- **AIM OF THE TASK**: Copy out all lines bearing the word "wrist" from the listing below.

- **RECORDED INFORMATION**:
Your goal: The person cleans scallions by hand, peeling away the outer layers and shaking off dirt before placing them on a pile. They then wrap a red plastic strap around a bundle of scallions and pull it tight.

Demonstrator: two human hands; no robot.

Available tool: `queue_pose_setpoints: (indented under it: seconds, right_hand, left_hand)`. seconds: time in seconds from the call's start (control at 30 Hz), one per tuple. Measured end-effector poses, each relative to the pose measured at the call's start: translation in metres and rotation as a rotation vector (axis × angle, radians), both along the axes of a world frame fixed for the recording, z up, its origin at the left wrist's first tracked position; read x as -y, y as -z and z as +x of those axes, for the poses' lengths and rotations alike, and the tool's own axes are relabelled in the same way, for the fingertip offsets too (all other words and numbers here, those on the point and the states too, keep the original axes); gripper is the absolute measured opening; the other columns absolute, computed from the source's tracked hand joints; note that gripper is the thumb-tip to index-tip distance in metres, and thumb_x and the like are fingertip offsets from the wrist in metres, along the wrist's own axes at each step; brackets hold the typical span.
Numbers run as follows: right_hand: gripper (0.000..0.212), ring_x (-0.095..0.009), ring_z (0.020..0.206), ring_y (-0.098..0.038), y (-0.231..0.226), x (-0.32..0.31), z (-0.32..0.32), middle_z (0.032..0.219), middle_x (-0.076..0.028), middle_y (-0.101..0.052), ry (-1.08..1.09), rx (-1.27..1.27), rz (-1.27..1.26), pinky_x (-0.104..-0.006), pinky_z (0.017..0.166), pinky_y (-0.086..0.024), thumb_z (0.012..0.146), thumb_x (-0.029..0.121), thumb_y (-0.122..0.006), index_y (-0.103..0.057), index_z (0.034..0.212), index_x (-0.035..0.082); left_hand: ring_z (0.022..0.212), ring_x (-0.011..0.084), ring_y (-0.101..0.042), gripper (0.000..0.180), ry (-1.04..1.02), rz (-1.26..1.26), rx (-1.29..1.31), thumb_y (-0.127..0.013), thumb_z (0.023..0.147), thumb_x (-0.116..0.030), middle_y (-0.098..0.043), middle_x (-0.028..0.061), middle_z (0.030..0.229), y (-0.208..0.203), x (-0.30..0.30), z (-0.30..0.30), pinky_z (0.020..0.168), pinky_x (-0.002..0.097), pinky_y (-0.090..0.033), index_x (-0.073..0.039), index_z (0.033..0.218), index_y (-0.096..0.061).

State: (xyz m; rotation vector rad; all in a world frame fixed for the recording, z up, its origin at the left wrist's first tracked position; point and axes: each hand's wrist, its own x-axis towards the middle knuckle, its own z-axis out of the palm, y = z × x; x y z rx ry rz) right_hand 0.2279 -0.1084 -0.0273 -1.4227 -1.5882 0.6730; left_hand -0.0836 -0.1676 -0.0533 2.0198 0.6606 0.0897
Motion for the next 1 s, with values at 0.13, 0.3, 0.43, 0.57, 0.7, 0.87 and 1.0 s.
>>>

- **TASK RESPONSE**:
Available tool: `queue_pose_setpoints: (indented under it: seconds, right_hand, left_hand)`. seconds: time in seconds from the call's start (control at 30 Hz), one per tuple. Measured end-effector poses, each relative to the pose measured at the call's start: translation in metres and rotation as a rotation vector (axis × angle, radians), both along the axes of a world frame fixed for the recording, z up, its origin at the left wrist's first tracked position; read x as -y, y as -z and z as +x of those axes, for the poses' lengths and rotations alike, and the tool's own axes are relabelled in the same way, for the fingertip offsets too (all other words and numbers here, those on the point and the states too, keep the original axes); gripper is the absolute measured opening; the other columns absolute, computed from the source's tracked hand joints; note that gripper is the thumb-tip to index-tip distance in metres, and thumb_x and the like are fingertip offsets from the wrist in metres, along the wrist's own axes at each step; brackets hold the typical span.
State: (xyz m; rotation vector rad; all in a world frame fixed for the recording, z up, its origin at the left wrist's first tracked position; point and axes: each hand's wrist, its own x-axis towards the middle knuckle, its own z-axis out of the palm, y = z × x; x y z rx ry rz) right_hand 0.2279 -0.1084 -0.0273 -1.4227 -1.5882 0.6730; left_hand -0.0836 -0.1676 -0.0533 2.0198 0.6606 0.0897

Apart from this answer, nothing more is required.